Students, professors, parents, campus possums, take cover: another finals week is upon. As tradition pretty much dictates at this point, Wesleying is committed to helping you procrastinate on the daily by procrastinating ourselves—on the daily—with a new Procrastination Destination each day from here on out. So it goes. As always, you can send us your own suggested links at staff(at)wesleying(dot)org; we’ll post what we can.
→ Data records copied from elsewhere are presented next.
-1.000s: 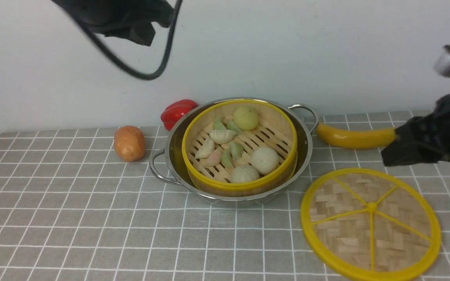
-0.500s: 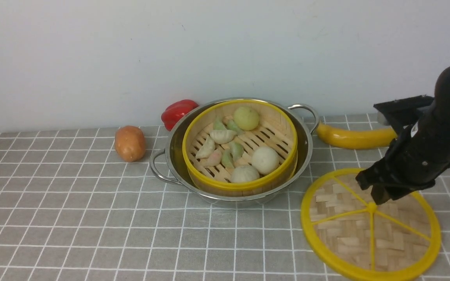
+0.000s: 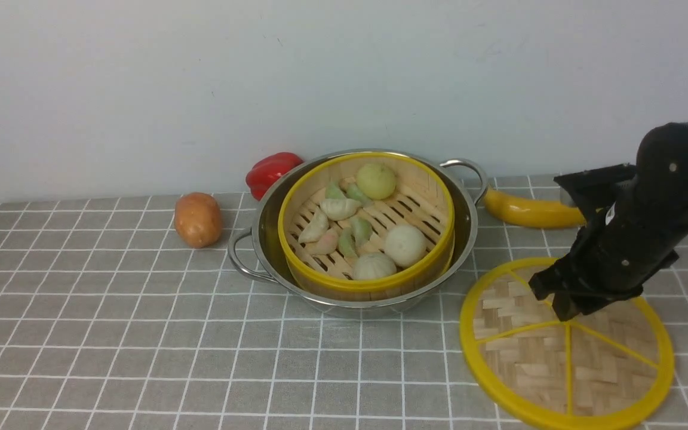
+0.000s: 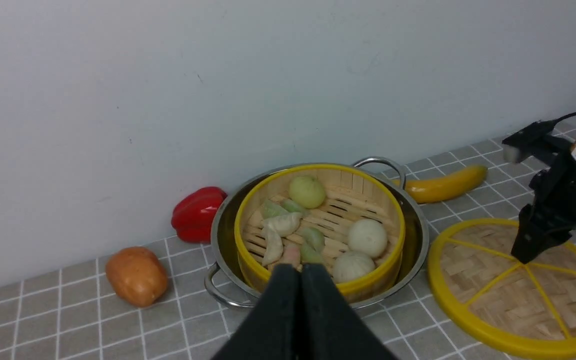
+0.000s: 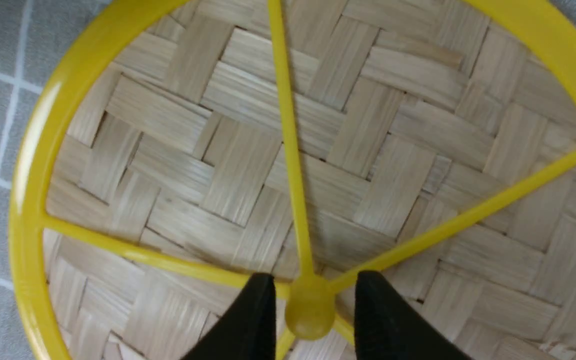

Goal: Place the steamer in the pot on the grey tablecloth, and put the lid on the steamer.
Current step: 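Move the gripper down to the bamboo steamer lid and grasp its center knob, then place the bamboo steamer lid onto the steamer basket in the pot with the right gripper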

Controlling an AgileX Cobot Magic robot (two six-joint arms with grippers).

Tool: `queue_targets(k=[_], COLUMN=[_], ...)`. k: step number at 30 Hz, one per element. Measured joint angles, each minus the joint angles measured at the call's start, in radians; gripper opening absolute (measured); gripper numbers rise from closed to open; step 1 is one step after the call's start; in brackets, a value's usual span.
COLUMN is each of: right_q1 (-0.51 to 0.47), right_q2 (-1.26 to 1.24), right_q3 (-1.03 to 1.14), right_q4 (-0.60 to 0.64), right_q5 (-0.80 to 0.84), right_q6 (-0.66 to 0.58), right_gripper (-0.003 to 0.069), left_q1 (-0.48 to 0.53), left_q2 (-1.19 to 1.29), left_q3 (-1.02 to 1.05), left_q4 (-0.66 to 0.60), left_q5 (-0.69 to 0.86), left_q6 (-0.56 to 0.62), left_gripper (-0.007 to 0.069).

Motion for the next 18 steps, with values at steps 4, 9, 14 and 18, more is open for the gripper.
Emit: queue_targets(k=[4,9,14,18], right_q1=[0.000,0.000,0.002,0.042], right_q2=[0.027,0.023,-0.025,-0.033], right_q3=[-0.005,-0.050,-0.192,-0.388], right_q4=[0.002,-0.015,-0.020,-0.024], right_q5=[0.012,0.155,0.320,0.339], right_q6=[-0.002,-0.005,0.008,0.019], right_gripper=[0.0179,0.0144,0.0144,0.0144], left_q1=[0.000,0.000,0.000,0.000], left_q2=[0.000,0.000,0.000,0.000], left_q3=[0.000,0.000,0.000,0.000], left_q4=[-0.007,-0.010,-0.010,-0.010], left_q5=[-0.012,-0.022,-0.022,-0.023], left_q6=[0.000,0.000,0.000,0.000], left_gripper=[-0.0022,-0.0022,-0.0022,-0.0022])
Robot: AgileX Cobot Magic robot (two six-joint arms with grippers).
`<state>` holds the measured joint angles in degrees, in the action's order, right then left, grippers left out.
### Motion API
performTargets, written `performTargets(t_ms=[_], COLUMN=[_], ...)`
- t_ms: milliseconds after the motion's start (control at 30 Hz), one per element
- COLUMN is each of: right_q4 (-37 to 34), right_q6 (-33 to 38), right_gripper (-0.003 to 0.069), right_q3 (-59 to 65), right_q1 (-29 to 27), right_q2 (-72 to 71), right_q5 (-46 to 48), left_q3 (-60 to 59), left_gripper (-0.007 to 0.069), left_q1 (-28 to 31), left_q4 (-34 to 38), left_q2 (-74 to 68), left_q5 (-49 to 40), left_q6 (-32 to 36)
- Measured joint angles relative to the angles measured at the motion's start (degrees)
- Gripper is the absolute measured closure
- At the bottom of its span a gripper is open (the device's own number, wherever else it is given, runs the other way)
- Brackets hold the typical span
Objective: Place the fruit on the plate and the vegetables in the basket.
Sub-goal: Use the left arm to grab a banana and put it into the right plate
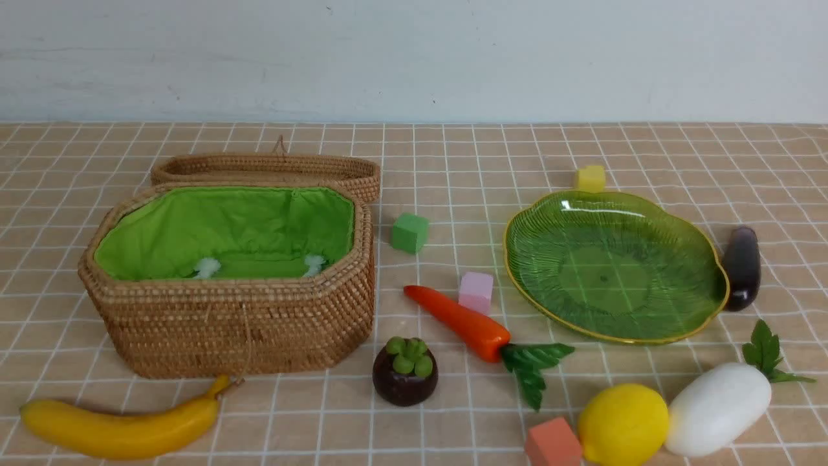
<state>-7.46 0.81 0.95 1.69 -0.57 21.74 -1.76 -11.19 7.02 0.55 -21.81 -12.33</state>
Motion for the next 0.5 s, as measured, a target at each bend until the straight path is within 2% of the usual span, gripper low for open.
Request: performTargets(t_ms=[500], right_q4=[0.0], right_q6=[0.0], right_gripper=[0.0416], right_q3=[0.0], right_q1=[0.0], right_q2=[0.0], right_q5=[0.0], left_q3=[0.0], left_gripper=[0.0386], left_q1=[0.0], left_q4=[0.0], left_q2=[0.0], left_q5=[0.48], left_q6=[0.0])
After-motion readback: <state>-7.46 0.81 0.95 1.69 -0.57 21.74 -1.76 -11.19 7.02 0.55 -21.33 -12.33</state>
Anagram Record Reviews, or “Warm Voices Rearranged,” is my first pick, which I think I picked up on Facebook from famed underground record reviewer and occasional YouTube celebrity Mark Prindle. (Mark’s own record review site is, of course, a veritable procrastination warehouse unto itself, but I’m not even gonna go there.) ARR follows through on its promise pretty well: each day of the work, it chooses a new album (the archives run from Alanis Morissette to A Silver Mt. Zion, Laurie Anderson to Liars) and reviews it in the form of an anagram using the record’s title. The Rolling Stones’ Dirty Work becomes “Wrinkly old sots rotting here.” Liars’ They Threw Us All in a Trench and Stuck a Monument on Top becomes “Now, let’s hasten to hurl the atonal music in an unmarked crypt.” I think my favorite anagram record review is either Sun Ra’s Fate in a Pleasant Mood (“He has taped sacred incantations from Saturn. Alien keys, Ma!”) or Steely Dan’s Everything Must Go: “Yet these drug-loving men stay.” You can browse by artist or decade on the sidebar, check out the book (I swear, no one’s paying me), or read the FAQs. The disclaimer to readers is especially worth quoting here:
The anagrams that appear on this site do not represent the personal opinions of their compilers. Rather, they comprise a mystical discourse of Universal Mind. As such, they are woven into the very fabric of Being, and should therefore be viewed objectively as the condition of possibility for the existence of the works and artists in question.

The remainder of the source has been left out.